Ayla é ensinada a portar-se e a trabalhar como fazem as mulheres dos clãs, tendo que superar inúmeras dificuldades para adequar suas diferenças ao tipo de comportamento que é esperado dela. O livro é cheio de detalhes fascinantes sobre a vida diária entre os neandertalenses, desde a procura e o tratamento das ervas medicinais até a fabricação de artefatos de sílex. As cenas de caçadas são espetaculares - a inteligência do homem triunfando sobre a força bruta do bisão, do mamute, do urso. As cerimônias religiosas oficiadas por Creb (em geral, assistidas apenas pelos homens) transmitem um sentido indescritível de profundo mistério, que não deixa de ser impressionante nem mesmo para a mente moderna "esclarecida", desde que se tenha alguma sensibilidade e não se queira julgar por padrões atuais a mentalidade de homens que viveram há 35 mil anos.

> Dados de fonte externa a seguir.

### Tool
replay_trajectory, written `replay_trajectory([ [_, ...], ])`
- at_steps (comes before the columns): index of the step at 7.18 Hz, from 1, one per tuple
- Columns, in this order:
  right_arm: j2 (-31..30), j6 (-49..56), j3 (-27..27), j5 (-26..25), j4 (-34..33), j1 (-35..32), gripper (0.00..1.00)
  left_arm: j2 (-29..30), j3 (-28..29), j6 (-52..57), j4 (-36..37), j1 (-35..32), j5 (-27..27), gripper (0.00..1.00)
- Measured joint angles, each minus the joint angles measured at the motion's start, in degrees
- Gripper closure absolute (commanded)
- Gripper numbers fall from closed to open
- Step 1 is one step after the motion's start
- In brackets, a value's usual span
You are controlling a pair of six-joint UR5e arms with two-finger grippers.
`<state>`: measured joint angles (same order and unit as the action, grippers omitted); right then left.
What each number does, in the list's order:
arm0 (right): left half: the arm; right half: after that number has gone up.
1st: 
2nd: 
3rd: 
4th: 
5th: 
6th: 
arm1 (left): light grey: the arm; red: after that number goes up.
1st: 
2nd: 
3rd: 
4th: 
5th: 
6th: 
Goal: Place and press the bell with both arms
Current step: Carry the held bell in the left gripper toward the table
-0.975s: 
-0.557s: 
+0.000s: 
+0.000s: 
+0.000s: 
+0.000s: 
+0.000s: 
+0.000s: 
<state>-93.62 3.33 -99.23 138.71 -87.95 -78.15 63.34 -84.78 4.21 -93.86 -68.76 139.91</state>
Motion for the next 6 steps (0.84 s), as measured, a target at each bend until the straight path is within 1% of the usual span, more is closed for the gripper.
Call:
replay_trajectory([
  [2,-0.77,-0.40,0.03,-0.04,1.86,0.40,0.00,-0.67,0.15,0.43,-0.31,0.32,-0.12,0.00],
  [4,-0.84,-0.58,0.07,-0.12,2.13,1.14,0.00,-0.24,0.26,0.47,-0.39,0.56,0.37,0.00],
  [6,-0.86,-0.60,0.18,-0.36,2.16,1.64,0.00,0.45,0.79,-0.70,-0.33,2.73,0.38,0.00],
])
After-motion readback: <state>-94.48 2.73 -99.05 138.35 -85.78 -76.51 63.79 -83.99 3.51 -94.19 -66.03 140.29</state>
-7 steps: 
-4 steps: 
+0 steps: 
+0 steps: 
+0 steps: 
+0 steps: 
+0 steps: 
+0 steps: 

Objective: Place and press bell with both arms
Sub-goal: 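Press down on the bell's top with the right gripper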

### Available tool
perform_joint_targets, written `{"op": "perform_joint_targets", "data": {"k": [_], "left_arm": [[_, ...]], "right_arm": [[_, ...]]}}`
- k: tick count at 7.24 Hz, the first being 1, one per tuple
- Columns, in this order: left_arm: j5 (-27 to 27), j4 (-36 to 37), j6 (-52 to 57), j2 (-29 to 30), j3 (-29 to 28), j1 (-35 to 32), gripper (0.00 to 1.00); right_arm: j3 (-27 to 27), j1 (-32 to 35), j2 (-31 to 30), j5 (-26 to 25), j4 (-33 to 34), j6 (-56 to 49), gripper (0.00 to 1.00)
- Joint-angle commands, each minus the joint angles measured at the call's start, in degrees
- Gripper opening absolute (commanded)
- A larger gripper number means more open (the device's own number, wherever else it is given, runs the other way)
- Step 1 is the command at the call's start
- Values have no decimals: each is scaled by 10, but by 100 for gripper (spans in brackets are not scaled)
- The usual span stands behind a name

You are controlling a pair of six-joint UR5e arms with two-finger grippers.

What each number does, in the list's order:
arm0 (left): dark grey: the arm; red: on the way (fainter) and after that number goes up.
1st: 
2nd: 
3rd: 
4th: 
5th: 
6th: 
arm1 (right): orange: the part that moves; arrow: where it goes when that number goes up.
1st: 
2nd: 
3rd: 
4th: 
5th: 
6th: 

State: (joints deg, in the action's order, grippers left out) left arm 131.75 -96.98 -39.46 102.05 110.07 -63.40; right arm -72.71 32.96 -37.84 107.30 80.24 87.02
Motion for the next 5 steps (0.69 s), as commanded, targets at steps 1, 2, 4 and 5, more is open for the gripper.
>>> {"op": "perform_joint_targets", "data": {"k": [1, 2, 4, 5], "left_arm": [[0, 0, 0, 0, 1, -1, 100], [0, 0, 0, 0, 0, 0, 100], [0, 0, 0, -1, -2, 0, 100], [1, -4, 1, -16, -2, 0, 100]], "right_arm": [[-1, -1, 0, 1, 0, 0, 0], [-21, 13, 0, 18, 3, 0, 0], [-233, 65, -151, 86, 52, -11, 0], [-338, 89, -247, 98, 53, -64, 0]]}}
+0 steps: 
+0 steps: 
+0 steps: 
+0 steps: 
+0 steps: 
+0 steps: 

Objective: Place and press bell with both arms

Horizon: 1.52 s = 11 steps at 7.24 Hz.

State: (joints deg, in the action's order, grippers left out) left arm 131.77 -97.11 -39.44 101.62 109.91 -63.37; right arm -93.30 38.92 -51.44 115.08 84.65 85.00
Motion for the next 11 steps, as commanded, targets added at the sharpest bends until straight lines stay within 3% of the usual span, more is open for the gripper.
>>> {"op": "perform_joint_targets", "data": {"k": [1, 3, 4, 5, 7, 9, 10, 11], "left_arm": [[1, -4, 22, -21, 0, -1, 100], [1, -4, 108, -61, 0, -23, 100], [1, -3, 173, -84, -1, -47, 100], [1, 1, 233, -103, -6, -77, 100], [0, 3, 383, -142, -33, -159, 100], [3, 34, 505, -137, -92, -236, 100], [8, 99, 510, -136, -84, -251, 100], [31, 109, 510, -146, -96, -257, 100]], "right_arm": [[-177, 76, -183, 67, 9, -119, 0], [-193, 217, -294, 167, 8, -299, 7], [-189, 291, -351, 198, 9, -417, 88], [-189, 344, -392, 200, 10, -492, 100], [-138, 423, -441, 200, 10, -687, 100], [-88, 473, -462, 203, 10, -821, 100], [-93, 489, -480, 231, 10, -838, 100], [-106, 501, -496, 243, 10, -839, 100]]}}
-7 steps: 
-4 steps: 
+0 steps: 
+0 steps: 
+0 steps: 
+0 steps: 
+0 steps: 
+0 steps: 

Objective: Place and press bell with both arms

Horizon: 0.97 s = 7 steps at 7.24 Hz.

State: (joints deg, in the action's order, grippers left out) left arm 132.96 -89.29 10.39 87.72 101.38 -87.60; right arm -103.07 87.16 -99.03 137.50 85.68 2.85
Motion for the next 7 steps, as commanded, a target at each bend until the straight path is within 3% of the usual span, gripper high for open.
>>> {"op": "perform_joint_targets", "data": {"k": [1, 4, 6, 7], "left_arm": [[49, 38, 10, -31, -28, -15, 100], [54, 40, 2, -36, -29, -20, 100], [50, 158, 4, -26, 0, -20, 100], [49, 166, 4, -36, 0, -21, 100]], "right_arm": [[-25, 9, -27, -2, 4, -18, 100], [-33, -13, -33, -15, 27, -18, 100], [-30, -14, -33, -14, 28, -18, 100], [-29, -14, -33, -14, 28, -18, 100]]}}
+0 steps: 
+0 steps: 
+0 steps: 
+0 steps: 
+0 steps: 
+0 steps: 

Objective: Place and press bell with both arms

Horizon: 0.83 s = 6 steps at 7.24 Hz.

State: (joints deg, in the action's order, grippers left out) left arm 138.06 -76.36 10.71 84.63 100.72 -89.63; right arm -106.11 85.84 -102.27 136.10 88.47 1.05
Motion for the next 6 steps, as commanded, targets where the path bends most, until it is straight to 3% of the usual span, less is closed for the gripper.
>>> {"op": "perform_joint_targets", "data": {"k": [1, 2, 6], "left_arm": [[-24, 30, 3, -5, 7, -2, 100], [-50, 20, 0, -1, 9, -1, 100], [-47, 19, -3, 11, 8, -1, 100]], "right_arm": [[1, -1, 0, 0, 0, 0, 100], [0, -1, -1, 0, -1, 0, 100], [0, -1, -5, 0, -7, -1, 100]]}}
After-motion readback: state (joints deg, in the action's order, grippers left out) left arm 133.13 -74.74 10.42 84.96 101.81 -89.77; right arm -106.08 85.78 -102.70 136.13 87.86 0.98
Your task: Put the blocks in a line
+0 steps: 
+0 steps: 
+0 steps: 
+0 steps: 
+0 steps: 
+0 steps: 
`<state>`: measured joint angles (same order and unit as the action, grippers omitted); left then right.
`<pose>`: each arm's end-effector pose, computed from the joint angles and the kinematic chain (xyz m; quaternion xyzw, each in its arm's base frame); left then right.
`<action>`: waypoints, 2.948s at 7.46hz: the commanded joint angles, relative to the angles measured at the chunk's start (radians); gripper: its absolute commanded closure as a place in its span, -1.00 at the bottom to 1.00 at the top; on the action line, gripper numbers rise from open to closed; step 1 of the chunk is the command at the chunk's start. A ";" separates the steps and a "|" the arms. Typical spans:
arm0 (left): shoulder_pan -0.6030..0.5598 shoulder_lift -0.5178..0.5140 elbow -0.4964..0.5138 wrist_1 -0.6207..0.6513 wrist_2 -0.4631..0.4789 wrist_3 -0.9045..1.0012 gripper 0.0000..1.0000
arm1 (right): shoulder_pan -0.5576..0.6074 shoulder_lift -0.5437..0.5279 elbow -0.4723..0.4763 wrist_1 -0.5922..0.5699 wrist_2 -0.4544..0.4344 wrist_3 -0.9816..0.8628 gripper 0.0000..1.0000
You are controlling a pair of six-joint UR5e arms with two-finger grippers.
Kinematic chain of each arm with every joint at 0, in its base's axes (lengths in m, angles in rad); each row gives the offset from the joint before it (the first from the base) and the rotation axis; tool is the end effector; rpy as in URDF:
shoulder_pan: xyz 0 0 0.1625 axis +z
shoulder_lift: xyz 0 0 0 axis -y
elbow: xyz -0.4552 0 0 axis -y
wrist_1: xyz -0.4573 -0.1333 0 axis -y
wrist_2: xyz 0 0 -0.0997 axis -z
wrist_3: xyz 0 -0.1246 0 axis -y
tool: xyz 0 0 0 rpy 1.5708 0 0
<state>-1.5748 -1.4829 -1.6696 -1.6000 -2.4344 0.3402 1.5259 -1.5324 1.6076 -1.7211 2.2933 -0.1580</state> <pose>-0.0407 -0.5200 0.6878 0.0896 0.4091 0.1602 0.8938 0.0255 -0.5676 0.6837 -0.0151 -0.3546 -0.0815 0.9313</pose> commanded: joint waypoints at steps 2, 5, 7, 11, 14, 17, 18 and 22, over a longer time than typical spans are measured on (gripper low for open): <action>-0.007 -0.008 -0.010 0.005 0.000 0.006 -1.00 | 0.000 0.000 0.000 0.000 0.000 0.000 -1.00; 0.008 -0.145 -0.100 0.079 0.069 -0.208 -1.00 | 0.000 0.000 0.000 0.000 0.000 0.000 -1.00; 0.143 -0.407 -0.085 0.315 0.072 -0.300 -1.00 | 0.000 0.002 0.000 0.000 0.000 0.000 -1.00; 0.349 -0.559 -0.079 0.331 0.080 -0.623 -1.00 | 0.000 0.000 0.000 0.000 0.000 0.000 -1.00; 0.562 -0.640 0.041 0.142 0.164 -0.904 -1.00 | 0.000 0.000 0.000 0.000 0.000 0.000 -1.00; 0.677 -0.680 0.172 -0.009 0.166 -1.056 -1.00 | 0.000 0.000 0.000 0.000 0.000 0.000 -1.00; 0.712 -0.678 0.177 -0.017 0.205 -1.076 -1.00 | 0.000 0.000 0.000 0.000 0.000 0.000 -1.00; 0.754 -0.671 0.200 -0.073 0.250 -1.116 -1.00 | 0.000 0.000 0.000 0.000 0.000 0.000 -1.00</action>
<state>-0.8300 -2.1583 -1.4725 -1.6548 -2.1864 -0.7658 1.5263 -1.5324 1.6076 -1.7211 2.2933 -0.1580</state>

É também muito digna de nota a habilidade com que Auel desenha a personalidade de Ayla, que, por mais que se esforce sinceramente para agir como uma boa mulher dos clãs, não consegue deixar de transgredir tabus, porque a natureza simplesmente não a fez para viver como vive o povo que a acolheu, e esse problema segue num crescendo, até tornar impossível a sua permanência no clã onde se criou. Talvez esse conflito cultural seja parte do que falta aos livros seguintes da série, deixando um vazio que a autora procurou preencher com problemas românticos e muitas cenas de sexo. De qualquer forma, Ayla, a Filha das Cavernas, é uma leitura que recomendo plenamente.